Exercise prompt - For this exercise, output exactly the lines from the opening line of the listing through the line with "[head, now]", skipping pictures.

Recorded data -
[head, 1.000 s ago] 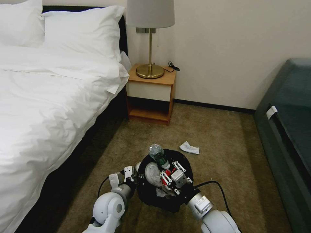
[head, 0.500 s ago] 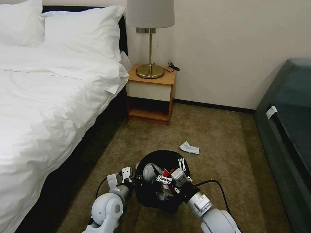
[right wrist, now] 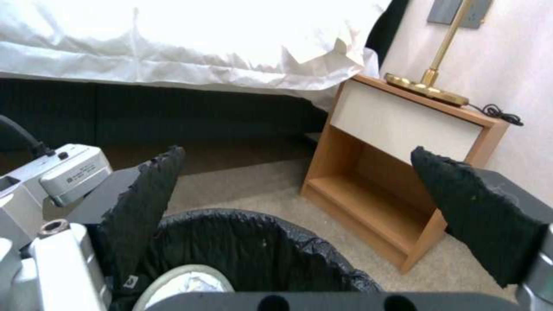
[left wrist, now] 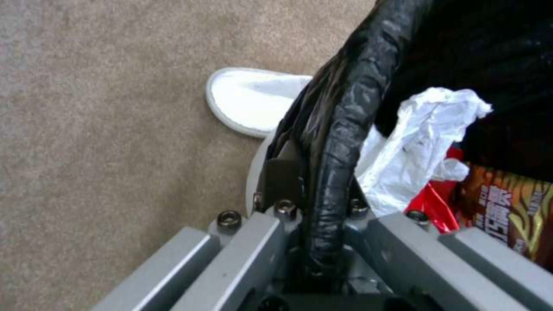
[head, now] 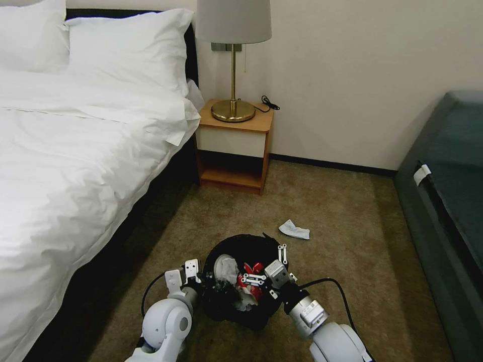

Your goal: Pick up the trash bin, then pick up the garbage on the floor and place it into the trash bin.

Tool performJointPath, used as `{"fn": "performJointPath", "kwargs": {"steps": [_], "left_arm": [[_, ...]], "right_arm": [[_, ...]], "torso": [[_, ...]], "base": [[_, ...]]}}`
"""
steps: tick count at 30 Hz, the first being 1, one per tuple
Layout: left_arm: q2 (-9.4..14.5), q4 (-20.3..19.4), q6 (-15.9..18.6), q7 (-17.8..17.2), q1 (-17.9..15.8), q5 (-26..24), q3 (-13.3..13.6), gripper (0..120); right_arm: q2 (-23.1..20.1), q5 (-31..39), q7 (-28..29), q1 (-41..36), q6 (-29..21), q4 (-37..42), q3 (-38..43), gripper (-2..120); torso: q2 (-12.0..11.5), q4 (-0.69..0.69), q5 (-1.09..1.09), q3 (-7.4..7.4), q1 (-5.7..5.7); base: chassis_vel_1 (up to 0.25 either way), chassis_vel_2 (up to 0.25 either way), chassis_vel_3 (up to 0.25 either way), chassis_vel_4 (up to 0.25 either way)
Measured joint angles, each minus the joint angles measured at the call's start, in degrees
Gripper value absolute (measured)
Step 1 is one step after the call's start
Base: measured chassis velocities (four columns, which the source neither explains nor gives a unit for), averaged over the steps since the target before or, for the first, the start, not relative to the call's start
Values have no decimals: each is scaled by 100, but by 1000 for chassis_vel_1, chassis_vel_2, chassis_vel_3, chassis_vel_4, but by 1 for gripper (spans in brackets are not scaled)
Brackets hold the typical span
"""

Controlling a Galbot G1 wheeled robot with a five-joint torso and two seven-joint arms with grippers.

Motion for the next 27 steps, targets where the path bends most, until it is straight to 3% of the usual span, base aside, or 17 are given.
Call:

Written answer -
[head, 1.000 s ago] 
[head, 0.500 s ago] 
[right wrist, now] 
[left wrist, now] 
[head, now] 

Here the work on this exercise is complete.